Enable unlimited homomorphic operations by refreshing ciphertext noise:

// Configure bootstrapping parameters
btpParams := bootstrapping.ParametersLiteral{
    LogN:    16,
    LogSlots: 15,
    H:       192,
    Sigma:   3.2,
    ...
}

// Create bootstrapper
btp, err := bootstrapping.NewBootstrapper(params, btpParams, evk)

// Bootstrap ciphertext
ctBootstrapped, err := btp.Bootstrap(ct)

Linear Transformations

Efficient matrix-vector multiplication on encrypted data:

// Define transformation matrix
matrix := [][]complex128{
    {1, 2, 3},
    {4, 5, 6},
    {7, 8, 9},
}

// Create linear transformation
linTransf := lintrans.NewLinearTransformation(params, matrix)

// Apply to ciphertext
ctResult, err := evaluator.LinearTransformation(ct, linTransf)

Polynomial Evaluation

Evaluate polynomials on encrypted values:

// Define polynomial coefficients
coeffs := []complex128{1.0, 2.0, 3.0} // 1 + 2x + 3x²

// Create polynomial evaluator
poly := polynomial.NewPolynomial(coeffs)

// Evaluate on ciphertext
ctResult, err := evaluator.Polynomial(ct, poly)

Security Best Practices

Parameter Validation

// Always validate parameters before use
if err := params.Validate(); err != nil {
    return fmt.Errorf("invalid parameters: %w", err)
}

Noise Management

// Monitor noise growth
noise := rlwe.NoiseLevel(ct, sk, params)
if noise > threshold {
    // Bootstrap or terminate computation
}

Key Management

Never reuse randomness
Securely delete keys after use
Use hardware security modules for production
Implement key rotation policies

Side-Channel Protection

Use constant-time implementations
Avoid data-dependent branches
Implement blinding techniques
Regular security audits

Migration Guide

From Classical Cryptography

// RSA/ECC replacement
// Before: RSA encryption
rsaCiphertext := rsa.Encrypt(publicKey, plaintext)

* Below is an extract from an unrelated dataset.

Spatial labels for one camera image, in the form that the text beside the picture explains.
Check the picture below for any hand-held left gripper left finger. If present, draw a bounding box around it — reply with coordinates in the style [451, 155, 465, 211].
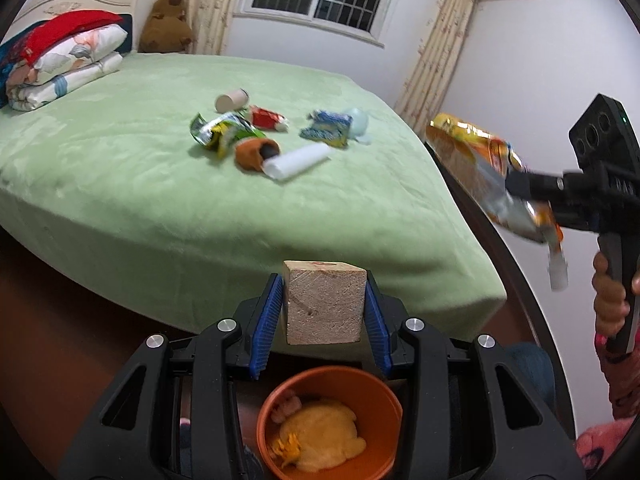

// After: Lattice encryption
latticeCiphertext := encryptor.EncryptNew(plaintext)

// Advantage: Quantum-resistant + homomorphic operations

From Other HE Libraries

// SEAL/HElib migration
// Key differences:
// - Pure Go vs C++
// - Full-RNS by default
// - Unified API across schemes
// - Native multiparty support

Getting Started

Installation

go get github.com/luxfi/lattice/v6

Basic Example

package main

import (
    "fmt"
    "github.com/luxfi/lattice/v6/core/rlwe"
    "github.com/luxfi/lattice/v6/schemes/ckks"
)

func main() {
    // Initialize parameters
    params, _ := ckks.NewParametersFromLiteral(
        ckks.ParametersLiteral{
            LogN: 14,
            LogQ: []int{50, 40, 40, 40},
            LogP: []int{60},
            LogDefaultScale: 40,
        },
    )

    // Generate keys
    kgen := rlwe.NewKeyGenerator(params)
    sk := kgen.GenSecretKeyNew()
    pk := kgen.GenPublicKeyNew(sk)

    // Create crypto objects
    encoder := ckks.NewEncoder(params)
    encryptor := rlwe.NewEncryptor(params, pk)
    decryptor := rlwe.NewDecryptor(params, sk)
    evaluator := ckks.NewEvaluator(params, nil)

    // Encrypt data
    values := []complex128{1, 2, 3, 4}
    pt := ckks.NewPlaintext(params, params.MaxLevel())
    encoder.Encode(values, pt)
    ct, _ := encryptor.EncryptNew(pt)

    // Perform homomorphic addition
    ctSum, _ := evaluator.AddNew(ct, ct)

    // Decrypt result
    ptResult := decryptor.DecryptNew(ctSum)
    result := encoder.Decode(ptResult, params.LogSlots())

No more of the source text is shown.